The interactive wizard walks you through each field:

  1. Environment: Pick which environment to add the connection to. The default is default, but your project may also have prod, dev, or other custom environments defined in .bruin.yml.
  2. Connection name: Enter gcp-default (or any name you prefer — remember it for later steps).
  3. Connection type: Choose google_cloud_platform from the list.
  4. Credentials:
    • project_id: Your GCP project ID (find it in the Cloud Console or run gcloud config get-value project).
    • location (optional): A default BigQuery location (e.g. US, EU). Leave blank to use the dataset's default.
    • Credential method — the wizard offers three options:
      • service_account_file — path to a JSON key file on disk (e.g. ~/.config/gcloud/my-sa.json).
      • service_account_json — paste the raw JSON content of a service account key directly.
      • use_application_default_credentials — set this to true to use the token from gcloud auth application-default login. Pick this one since you already authenticated in step 1.

3. Test the connection

bruin connections test --name gcp-default

If the test fails, see Troubleshooting below.


Option B: Service Account Key File

Best for production, CI/CD, or shared team environments.

1. Create or obtain a service account key

If you don't already have a service account key file:

  • Go to IAM & Admin → Service Accounts in the Cloud Console
  • Create a service account (or use an existing one) with at least BigQuery Data Viewer and BigQuery Job User roles
  • Create a JSON key and download it to your machine (e.g., ~/.config/gcloud/my-service-account.json)

2. Add the connection manually

For service accounts, it's often easier to edit .bruin.yml directly rather than using the interactive wizard.
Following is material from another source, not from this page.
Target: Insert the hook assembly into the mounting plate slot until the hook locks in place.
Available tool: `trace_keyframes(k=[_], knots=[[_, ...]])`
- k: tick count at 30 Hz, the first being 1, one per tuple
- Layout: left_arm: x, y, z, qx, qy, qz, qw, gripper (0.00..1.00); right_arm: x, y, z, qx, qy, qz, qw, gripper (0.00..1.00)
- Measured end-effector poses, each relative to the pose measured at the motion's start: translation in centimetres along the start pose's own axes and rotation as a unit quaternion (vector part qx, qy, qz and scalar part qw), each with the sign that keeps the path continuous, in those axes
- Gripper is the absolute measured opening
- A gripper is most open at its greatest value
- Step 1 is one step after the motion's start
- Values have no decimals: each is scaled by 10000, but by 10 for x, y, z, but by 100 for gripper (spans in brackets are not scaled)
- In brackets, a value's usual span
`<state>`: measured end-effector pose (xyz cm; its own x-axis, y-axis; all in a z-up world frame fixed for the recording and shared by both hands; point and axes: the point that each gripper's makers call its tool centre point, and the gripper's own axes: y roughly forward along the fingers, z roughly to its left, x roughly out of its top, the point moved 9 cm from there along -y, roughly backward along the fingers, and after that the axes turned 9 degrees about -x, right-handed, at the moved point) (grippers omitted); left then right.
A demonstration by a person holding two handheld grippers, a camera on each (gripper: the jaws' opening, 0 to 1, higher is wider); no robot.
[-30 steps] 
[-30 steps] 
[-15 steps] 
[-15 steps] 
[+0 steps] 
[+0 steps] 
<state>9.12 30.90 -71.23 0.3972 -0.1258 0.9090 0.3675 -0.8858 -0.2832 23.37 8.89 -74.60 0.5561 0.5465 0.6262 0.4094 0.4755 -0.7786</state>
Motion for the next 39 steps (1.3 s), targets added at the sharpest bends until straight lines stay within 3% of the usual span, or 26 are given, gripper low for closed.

Open .bruin.yml in your Bruin project root and add:

environments:
  default:
    connections:
      google_cloud_platform:
        - name: "gcp-default"
          project_id: "your-gcp-project-id"
          service_account_file: "/path/to/your-service-account.json"

Replace your-gcp-project-id with your actual project ID and update the path to your key file.

3. Test the connection

bruin connections test --name gcp-default

If the test fails, see Troubleshooting below.


What your .bruin.yml looks like after setup

After adding a connection, your .bruin.yml will contain an entry similar to:

environments:
  default:
    connections:
      google_cloud_platform:
        - name: "gcp-default"
          project_id: "my-analytics-project"

For Application Default Credentials, the key file path is omitted (Bruin finds it automatically). For service accounts, the service_account_file field is included.

Troubleshooting

If bruin connections test fails, here are the most common causes:

BigQuery

  • "Could not find default credentials" — Run gcloud auth application-default login again. Tokens expire after a period of inactivity.
  • "Project not found" — The project ID doesn't match an existing GCP project. Verify it in the Cloud Console.
  • "BigQuery API has not been enabled" — Enable it in APIs & Services.
  • "Access denied" — Your account needs at least BigQuery Data Viewer and BigQuery Job User roles. Ask your GCP admin.

Redshift

  • Connection timeout — Your cluster's VPC security group must allow inbound traffic on port 5439 from your IP.
  • Authentication failure — Verify the username/password and that the user has SELECT permission on target schemas.

ClickHouse

  • Connection refused — For ClickHouse Cloud, use port 9440 (TLS). For self-hosted, check that the port is open and accessible.
  • Authentication failure — Verify the username has SELECT grants on the target database.

Postgres

  • Connection refused — Check that your database server allows connections from your IP (firewall / allowlist).
  • SSL errors — For hosted services (Supabase, Neon), Bruin handles SSL automatically in most cases. If it doesn't, check the Postgres platform docs.

What just happened

Your .bruin.yml file now contains an encrypted connection entry. Bruin stores credentials locally — nothing leaves your machine. From here on, any Bruin command (import, query, run) can reach your warehouse using the connection name you just configured.